• _LISTED ENTRIES_
····················
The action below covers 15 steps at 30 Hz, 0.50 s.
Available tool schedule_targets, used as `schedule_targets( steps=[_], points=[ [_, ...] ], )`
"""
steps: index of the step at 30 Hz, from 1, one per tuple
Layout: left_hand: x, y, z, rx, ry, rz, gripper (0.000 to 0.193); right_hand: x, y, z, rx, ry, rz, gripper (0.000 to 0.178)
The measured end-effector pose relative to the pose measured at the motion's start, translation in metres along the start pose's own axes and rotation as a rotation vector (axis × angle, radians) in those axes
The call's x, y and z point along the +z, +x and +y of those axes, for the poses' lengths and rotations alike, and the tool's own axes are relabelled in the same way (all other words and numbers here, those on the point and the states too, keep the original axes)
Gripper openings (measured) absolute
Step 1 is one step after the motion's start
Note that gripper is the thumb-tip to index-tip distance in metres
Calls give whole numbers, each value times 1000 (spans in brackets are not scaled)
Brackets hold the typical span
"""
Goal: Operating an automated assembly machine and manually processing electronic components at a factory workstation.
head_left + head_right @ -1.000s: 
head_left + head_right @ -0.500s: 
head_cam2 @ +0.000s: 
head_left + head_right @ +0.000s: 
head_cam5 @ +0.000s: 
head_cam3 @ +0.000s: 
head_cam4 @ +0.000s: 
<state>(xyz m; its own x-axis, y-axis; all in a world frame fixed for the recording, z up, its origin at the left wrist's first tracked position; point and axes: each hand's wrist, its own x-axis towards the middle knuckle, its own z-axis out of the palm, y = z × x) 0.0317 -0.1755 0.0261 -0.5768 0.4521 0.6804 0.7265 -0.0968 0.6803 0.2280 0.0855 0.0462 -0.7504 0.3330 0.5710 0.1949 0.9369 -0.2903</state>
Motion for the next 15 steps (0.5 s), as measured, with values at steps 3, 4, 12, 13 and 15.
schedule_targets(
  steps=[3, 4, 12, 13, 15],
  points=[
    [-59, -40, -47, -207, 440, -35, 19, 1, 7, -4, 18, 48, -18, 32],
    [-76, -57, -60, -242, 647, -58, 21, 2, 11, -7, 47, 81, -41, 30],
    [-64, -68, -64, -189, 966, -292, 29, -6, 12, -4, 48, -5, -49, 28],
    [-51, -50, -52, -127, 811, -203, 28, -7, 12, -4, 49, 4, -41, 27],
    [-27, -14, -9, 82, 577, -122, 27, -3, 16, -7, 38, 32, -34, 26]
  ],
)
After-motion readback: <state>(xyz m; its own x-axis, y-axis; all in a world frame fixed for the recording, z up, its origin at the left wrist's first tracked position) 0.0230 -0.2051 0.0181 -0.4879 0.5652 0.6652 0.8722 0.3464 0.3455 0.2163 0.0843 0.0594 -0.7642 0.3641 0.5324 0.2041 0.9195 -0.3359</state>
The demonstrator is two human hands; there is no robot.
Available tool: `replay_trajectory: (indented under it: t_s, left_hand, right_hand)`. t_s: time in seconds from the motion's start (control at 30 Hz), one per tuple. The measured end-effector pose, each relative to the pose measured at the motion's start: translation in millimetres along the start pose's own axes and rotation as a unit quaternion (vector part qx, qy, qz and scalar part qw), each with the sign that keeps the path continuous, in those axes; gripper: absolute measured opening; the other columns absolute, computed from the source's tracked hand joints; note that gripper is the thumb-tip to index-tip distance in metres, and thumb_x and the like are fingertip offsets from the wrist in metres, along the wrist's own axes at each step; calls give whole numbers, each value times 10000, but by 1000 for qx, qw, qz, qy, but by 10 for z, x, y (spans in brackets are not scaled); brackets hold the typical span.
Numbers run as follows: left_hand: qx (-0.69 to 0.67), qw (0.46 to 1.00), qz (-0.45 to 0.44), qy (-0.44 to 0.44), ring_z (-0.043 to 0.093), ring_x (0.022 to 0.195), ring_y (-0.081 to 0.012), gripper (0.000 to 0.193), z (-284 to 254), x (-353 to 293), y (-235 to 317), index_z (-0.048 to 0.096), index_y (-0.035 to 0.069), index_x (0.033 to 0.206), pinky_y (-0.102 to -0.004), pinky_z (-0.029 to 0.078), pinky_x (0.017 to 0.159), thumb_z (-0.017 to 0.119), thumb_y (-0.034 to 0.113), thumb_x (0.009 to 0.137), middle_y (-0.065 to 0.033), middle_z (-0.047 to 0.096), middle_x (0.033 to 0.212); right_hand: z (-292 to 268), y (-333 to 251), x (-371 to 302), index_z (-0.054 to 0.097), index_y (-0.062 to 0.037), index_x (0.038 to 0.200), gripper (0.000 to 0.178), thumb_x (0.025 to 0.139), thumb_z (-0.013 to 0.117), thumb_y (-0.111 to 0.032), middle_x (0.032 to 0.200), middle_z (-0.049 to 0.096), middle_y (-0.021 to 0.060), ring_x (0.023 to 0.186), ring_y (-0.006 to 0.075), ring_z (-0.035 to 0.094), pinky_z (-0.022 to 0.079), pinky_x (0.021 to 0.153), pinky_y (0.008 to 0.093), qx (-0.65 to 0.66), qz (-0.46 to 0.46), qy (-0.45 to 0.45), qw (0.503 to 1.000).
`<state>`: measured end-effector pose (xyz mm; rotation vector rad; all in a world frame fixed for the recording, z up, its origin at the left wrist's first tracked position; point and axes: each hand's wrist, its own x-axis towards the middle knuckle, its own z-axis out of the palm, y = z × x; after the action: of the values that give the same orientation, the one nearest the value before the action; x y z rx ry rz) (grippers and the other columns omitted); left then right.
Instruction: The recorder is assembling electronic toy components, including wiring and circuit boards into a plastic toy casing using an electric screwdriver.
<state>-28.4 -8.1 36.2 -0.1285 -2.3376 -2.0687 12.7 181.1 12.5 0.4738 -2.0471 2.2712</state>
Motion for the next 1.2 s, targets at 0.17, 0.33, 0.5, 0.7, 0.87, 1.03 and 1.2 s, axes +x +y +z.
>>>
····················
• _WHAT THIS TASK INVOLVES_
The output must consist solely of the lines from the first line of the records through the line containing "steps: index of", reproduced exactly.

• _TASK SOLUTION_
The action below covers 15 steps at 30 Hz, 0.50 s.
Available tool schedule_targets, used as `schedule_targets( steps=[_], points=[ [_, ...] ], )`
"""
steps: index of the step at 30 Hz, from 1, one per tuple

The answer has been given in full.